- What to produce -
Say how many lines in the listing contain the string "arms", giving the number alone.

- Data provided -
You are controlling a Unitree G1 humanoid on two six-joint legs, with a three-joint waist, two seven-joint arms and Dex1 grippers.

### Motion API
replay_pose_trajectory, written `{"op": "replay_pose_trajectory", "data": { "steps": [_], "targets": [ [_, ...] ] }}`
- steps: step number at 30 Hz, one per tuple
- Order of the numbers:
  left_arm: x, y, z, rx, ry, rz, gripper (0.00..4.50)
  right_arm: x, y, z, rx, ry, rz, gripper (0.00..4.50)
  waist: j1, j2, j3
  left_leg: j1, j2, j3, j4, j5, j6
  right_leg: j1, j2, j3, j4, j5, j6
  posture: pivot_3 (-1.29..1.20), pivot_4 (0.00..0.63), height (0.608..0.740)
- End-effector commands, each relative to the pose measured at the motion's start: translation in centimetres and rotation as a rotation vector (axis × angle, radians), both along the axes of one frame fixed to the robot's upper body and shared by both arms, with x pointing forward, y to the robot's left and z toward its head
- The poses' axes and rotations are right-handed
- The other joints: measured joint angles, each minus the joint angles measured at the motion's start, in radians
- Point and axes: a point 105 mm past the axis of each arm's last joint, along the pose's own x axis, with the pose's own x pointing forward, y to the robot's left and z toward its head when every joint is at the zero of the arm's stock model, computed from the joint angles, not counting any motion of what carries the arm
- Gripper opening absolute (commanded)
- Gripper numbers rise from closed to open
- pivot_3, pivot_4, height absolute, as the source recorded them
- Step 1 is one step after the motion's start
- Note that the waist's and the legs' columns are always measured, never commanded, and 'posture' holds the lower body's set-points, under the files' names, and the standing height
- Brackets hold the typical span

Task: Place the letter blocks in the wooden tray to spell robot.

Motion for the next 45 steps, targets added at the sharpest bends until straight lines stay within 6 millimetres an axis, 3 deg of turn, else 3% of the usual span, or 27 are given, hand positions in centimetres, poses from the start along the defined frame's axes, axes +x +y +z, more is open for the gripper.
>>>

- Completed task -
2